Ms. Seccuro's book is about her survival, and not about the success of the criminal justice system at prosecuting rapists. Ms. Seccuro didn't even really know that she was raped by more than one person until years after it happened, and other people were the ones who confirmed that it was a gang rape.
If I have read the book accurately, Mr. Beebe knew that Ms. Seccuro was gang raped, and he knew who the other perpetrators and many of the witnesses were.
What did he tell his lawyer? Did he tell her that the victim's rape-drugged memory had conflated him with two other rapists, so that he wouldn't be prosecuted for everything that had happened to her? Did he and the lawyer then decide that the way to try to get evidence brought before the court that would acquit him of some of the charges was not for him simply to testify about who else was there and what happened, but to get a private investigator to get evidence to substantiate what he already knew and then try to sell that evidence to Ms. Seccuro for $30,000?

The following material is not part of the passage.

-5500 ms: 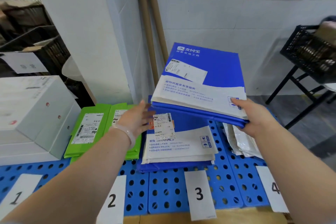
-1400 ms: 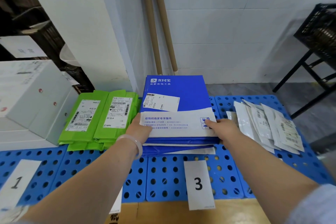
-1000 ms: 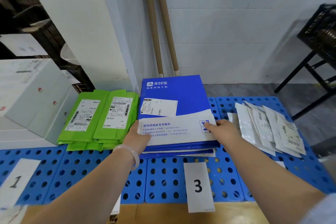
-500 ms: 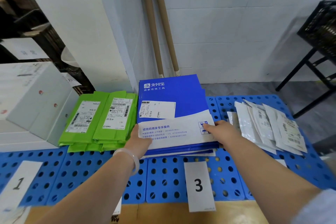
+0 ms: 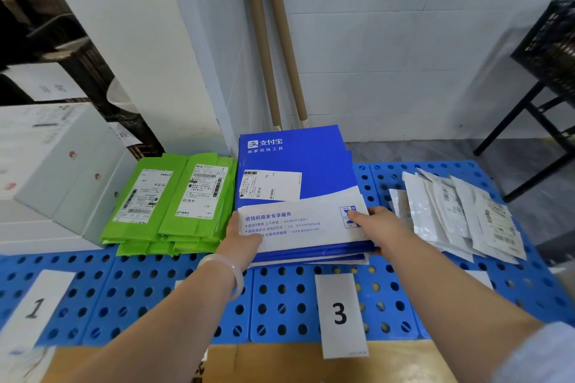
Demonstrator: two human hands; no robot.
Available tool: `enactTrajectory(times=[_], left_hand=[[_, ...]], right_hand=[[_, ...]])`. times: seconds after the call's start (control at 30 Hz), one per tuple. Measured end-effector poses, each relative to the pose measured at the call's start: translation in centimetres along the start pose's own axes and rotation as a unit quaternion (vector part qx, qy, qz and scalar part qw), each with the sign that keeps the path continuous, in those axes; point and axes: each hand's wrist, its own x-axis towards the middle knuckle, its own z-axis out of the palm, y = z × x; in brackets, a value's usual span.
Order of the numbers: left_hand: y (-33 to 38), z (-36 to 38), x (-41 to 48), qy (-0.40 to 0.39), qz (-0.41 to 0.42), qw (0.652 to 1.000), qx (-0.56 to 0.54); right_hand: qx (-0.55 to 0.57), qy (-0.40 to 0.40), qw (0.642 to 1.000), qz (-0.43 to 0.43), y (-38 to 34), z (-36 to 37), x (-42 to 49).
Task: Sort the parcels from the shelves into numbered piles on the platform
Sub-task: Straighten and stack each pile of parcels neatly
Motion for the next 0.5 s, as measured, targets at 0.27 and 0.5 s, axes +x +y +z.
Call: enactTrajectory(times=[0.27,0.5], left_hand=[[0.8,-0.3,0.9,0.030,0.017,0.999,-0.029],[2.3,-0.8,1.9,0.002,0.065,0.998,0.013]], right_hand=[[0.043,0.019,0.999,-0.003,-0.4,-0.2,0.2],[0.070,0.024,0.997,0.015,-0.2,-0.1,0.2]])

She didn't pay it. He was subsequently supposed to give information about the other rapists, without extorting it from her; that was part of his plea bargain. He got the plea bargain, and he didn't give the information, perhaps because some of the media was portraying him as a victim because his written apology to Ms. Seccuro years after the rape led to her pressing charges against him. Is what he thought "Why should I incur the wrath of powerful men when at least some of the media is supporting me? All that will happen is that those men will attack me in court, and I'll lose. I'll be in jail for years, they'll be acquitted of everything, and they might even sue me."
That is not a quote from him or the book; it is my question about what he and his lawyer were thinking.